Remote Magnetic Versus Manual Catheter Navigation for Ablation of Supraventricular Tachycardias: A Randomized, Multicenter Trial

Pacing and Clinical Electrophysiology (Impact Factor: 1.75). 09/2008; 31(10):1313 - 1321. DOI: 10.1111/j.1540-8159.2008.01183.x

ABSTRACT Introduction:The potential benefits of remote robotic navigation for catheter ablation procedures have not been demonstrated in controlled clinical trials. The purpose of this study was to compare remote magnetic catheter navigation to manual navigation for the ablation of common supraventricular arrhythmias.Methods and Results:Patients with supraventricular arrhythmias due to atrioventricular (AV) nodal reentry, accessory pathways, or undergoing AV junctional ablation for complete heart block were randomized in a 3:1 ratio between magnetic (Niobe system and Helios II catheter, Stereotaxis, Inc., St. Louis, MO) and manual navigation for radiofrequency ablation at 13 centers. The primary endpoint of the study was total fluoroscopic time. Fifty-six patients were randomized to magnetic navigation and 15 to manual navigation. AV nodal reentry was the most common arrhythmia in both groups. Total fluoroscopy time was reduced in the magnetic navigation group (median 17.8 minutes, interquartile (IQ) range 9.9,27.8 minutes) compared to manual navigation (27.1, IQ 19.0,48.0, P < 0.05). The acute success rates (91% for magnetic and 87% for manual navigation, P > 0.05) did not differ between groups. The number of lesions delivered was less for magnetic navigation (6, IQ 4,9 vs 10, IQ 7, 26, P < 0.05).
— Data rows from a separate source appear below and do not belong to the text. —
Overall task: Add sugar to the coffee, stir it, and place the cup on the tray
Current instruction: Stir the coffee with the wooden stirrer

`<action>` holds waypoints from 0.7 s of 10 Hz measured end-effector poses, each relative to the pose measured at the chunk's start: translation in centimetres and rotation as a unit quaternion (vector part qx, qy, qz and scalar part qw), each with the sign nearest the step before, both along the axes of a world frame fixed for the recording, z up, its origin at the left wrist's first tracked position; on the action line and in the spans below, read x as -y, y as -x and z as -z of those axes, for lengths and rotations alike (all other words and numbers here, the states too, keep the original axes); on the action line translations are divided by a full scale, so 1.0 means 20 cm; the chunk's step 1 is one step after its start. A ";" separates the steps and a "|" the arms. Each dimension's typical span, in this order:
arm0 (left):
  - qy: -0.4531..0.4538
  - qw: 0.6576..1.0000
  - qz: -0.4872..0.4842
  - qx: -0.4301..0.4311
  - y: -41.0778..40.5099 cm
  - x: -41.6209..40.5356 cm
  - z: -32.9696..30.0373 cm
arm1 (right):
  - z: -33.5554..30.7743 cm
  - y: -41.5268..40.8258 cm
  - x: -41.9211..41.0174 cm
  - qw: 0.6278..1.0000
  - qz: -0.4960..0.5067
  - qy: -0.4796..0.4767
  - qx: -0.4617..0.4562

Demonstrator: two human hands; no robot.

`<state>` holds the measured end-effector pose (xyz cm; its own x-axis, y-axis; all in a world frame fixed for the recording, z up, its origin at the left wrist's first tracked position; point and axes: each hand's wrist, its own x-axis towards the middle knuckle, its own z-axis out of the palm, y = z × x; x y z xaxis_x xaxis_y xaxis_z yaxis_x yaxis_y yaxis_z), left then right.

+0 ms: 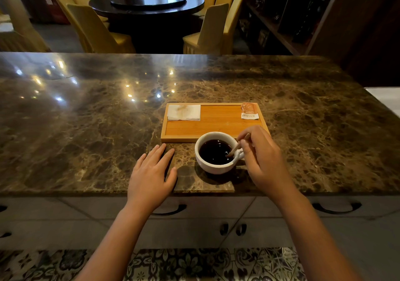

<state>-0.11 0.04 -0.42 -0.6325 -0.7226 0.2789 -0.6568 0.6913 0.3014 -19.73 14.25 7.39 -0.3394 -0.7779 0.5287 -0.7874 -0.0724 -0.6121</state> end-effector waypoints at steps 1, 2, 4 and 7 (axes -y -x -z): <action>-0.001 1.000 0.000 -0.001 0.00 0.00 0.00 | 0.00 -0.01 0.00 0.998 -0.001 0.001 0.056; -0.002 1.000 0.001 -0.002 0.00 0.00 0.00 | 0.01 -0.03 0.01 0.984 -0.019 0.019 0.178; -0.002 1.000 0.002 -0.004 0.00 0.00 -0.01 | 0.03 -0.04 0.06 0.991 0.003 0.056 0.120; 0.003 1.000 0.000 -0.006 0.00 0.00 0.00 | 0.03 -0.02 0.00 0.994 0.016 0.030 0.105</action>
<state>-0.17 0.12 -0.41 -0.6290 -0.7214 0.2898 -0.6535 0.6925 0.3055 -19.43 14.26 6.74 -0.4715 -0.7340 0.4889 -0.6454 -0.0906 -0.7584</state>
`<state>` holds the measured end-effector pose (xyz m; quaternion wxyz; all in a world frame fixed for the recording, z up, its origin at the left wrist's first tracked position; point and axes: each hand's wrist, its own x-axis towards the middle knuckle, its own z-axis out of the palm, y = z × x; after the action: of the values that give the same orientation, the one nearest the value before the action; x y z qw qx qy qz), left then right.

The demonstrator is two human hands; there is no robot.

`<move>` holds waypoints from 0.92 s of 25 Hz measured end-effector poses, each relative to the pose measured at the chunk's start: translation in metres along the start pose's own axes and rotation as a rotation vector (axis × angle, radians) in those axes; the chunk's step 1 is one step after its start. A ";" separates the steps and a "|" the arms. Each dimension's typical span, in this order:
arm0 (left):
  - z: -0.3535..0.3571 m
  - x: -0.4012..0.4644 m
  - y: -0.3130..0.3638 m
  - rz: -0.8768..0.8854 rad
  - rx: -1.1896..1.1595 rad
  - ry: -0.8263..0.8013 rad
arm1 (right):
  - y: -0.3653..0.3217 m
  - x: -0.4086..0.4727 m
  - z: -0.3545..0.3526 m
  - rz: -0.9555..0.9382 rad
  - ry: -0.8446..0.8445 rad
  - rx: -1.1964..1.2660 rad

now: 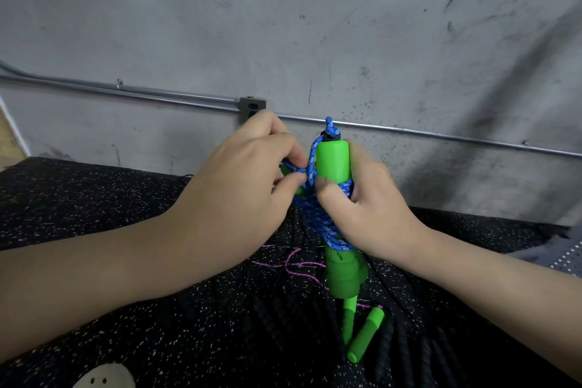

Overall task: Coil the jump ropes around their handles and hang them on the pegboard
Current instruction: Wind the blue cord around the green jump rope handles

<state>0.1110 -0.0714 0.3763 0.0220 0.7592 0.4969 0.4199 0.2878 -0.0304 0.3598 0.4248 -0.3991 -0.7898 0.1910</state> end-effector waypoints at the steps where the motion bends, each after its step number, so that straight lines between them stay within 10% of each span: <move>1: -0.001 0.000 0.000 -0.004 0.036 -0.005 | 0.001 0.000 0.000 -0.007 -0.009 0.005; 23: -0.002 0.001 -0.017 -0.286 -0.480 -0.277 | 0.009 0.000 -0.001 0.000 -0.240 0.191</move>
<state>0.0979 -0.0630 0.3705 0.3270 0.7047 0.4775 0.4105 0.2925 -0.0247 0.3543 0.3637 -0.3311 -0.8130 0.3116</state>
Total procedure time (median 151, IQ 111, 221 minutes magnetic and 151, IQ 110, 221 minutes manual) and complication rates (5.4% patients magnetic and 6.7% patients manual) were similar between the groups (both P > 0.05).Conclusions:Remote magnetic catheter navigation reduces fluoroscopic time and radiofrequency lesion deliveries for the ablation of common supraventricular arrhythmias compared to manual catheter navigation.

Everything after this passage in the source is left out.